Menschen mit Behinderung und Senior*innen in Wohneinrichtungen werden nach Aktivitäten außerhalb der Strukturen nicht mehr in Quarantäne gestellt. Oder doch? Die Antworten der Familienministerin sind verwirrend.
Die CSV-Abgeordneten Françoise Hetto und Marc Spautz stellten innerhalb weniger Tage gleich zwei parlamentarische Anfragen an Familienministerin Corinne Cahen. In beiden Fällen ging es um die Lockerungen der Ausgangssperre während der Corona-Krise in Betreuungsstrukturen für Menschen mit Behinderung und Senior*innen. Die Antworten der Ministerin geben ein klares Zeichen: Der Ball liegt bei den Betreiber*innen.
So hat Cahen die Betreiber*innen von Betreuungs- und Arbeitsstrukturen für Menschen mit Behinderung dazu aufgefordert, Wiedereröffnungsstrategien auszuarbeiten, die die Hygiene- und Sicherheitsvorschriften zum Schutz der Bewohner*innen und des Personals respektieren. Das Familienministerium und die Direction de la santé begutachten die Dokumente. Bis dato gingen 36 Strategien bei den zuständigen Autoritäten ein. Aus den Antworten der Familienministerin geht zudem hervor, dass die Betreuungs- und Arbeitsstrukturen für Menschen mit Behinderungen spätestens seit dem 25. Mai 2020 wieder geöffnet sind. Behinderte Arbeitnehmer*innen, die in betreuten Wohnungen leben, dürfen inzwischen wieder ohne anschliessende Isolierung arbeiten gehen.
Die Bewohner*innen von Alten- und Pflegeheimen können laut Cahen „en principe“ Familie und Freunde sowie Dienstleister*innen außerhalb der Residenz besuchen, ebenfalls ohne hinterher in Quarantäne gestellt zu werden. Diese Information sei allerdings noch nicht bei allen Betreiber*innen von Alten- und Pflegeheimen angekommen, schreiben die CSV-Abgeordneten in ihrer parlamentarischen Anfrage zum Thema. Die Ministerin entgegnet, dass die Betreiber*innen Eigenverantwortung für die Umsetzung der ministeriellen Empfehlungen tragen.

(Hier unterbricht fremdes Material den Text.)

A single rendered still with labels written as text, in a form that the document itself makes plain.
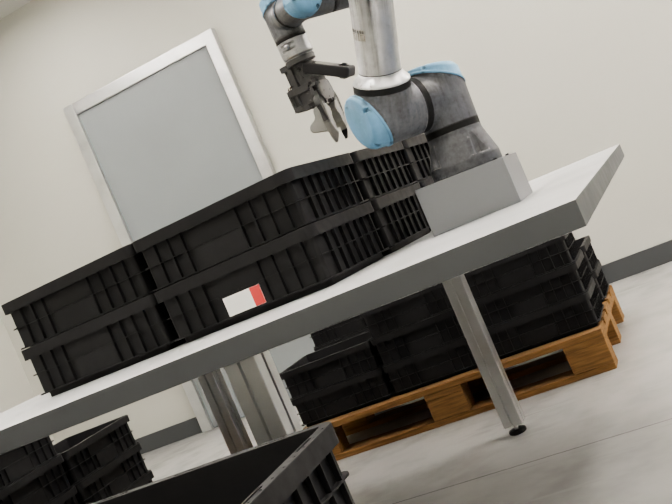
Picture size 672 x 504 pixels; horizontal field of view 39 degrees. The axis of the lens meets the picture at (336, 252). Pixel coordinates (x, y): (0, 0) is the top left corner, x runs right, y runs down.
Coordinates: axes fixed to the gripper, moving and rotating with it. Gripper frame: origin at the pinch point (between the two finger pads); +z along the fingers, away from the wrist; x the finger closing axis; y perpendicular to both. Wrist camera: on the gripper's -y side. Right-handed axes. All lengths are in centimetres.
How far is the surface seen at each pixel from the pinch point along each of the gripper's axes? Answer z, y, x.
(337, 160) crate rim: 5.4, -9.0, 27.4
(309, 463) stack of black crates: 33, -37, 122
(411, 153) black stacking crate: 10.9, -7.8, -15.2
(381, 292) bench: 26, -30, 77
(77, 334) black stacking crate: 16, 53, 50
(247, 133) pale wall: -32, 173, -266
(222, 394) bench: 60, 105, -55
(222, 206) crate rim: 4.5, 6.7, 49.0
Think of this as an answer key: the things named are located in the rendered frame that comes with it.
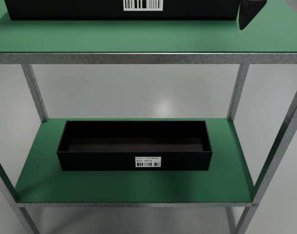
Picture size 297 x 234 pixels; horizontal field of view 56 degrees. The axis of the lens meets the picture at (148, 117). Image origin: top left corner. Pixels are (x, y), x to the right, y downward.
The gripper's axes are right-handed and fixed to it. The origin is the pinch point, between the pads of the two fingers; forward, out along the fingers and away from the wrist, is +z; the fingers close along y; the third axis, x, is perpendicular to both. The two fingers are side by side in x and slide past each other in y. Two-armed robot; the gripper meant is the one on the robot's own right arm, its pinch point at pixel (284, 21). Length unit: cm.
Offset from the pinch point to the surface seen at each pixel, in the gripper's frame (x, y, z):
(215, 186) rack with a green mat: 7, -10, 81
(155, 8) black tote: -28.3, 14.1, 28.3
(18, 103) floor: -58, 106, 152
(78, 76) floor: -88, 71, 166
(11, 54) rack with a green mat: -12, 45, 25
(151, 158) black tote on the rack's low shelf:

Die Copas, Dachverband der Pflege- und Betreuungsstrukturen in Luxemburg, scheint damit einverstanden zu sein. Der Verband hebt in einer Stellungnahme zur allgemeinen Lockerung der Ausgangssperre hervor, jede Struktur müsse gemäß der Lebenssituation der Bewohner*innen, personeller und architektonischer Kapazitäten auf die derzeitige Situation – Besuche, Ausgänge, interne Zusammenkünfte – reagieren. Die Copas gibt zudem an, dass jede*r Bewohner*in nach einer Aktivität außerhalb der Betreuungsstruktur individuell zu möglichen Ansteckungsgefahren befragt werden soll, damit das Personal gegebenenfalls Sicherhetisvorkehrungen ergreifen kann.
Zwar ist es nachvollziehbar, dass keine pauschale und verbindliche Reglung für alle Strukturen aufgestellt werden kann, doch sind die Bewohner*innen und ihre Familienangehörigen somit der Willkür der Betreiber*innen ausgesetzt. Sie müssen auf deren guten Willen vertrauen. Das hat zum Einen Konfliktpotential, das zu verhärteten Fronten zwischen den Betreiber*innen und den Familien führen kann. Zum Anderen birgt es das Risiko, dass die begrenzte Autonomie der Senior*innen weiter eingeschränkt wird. Eine transparente und produktive Kommunikation aller Beteiligten scheint deshalb wichtiger denn je.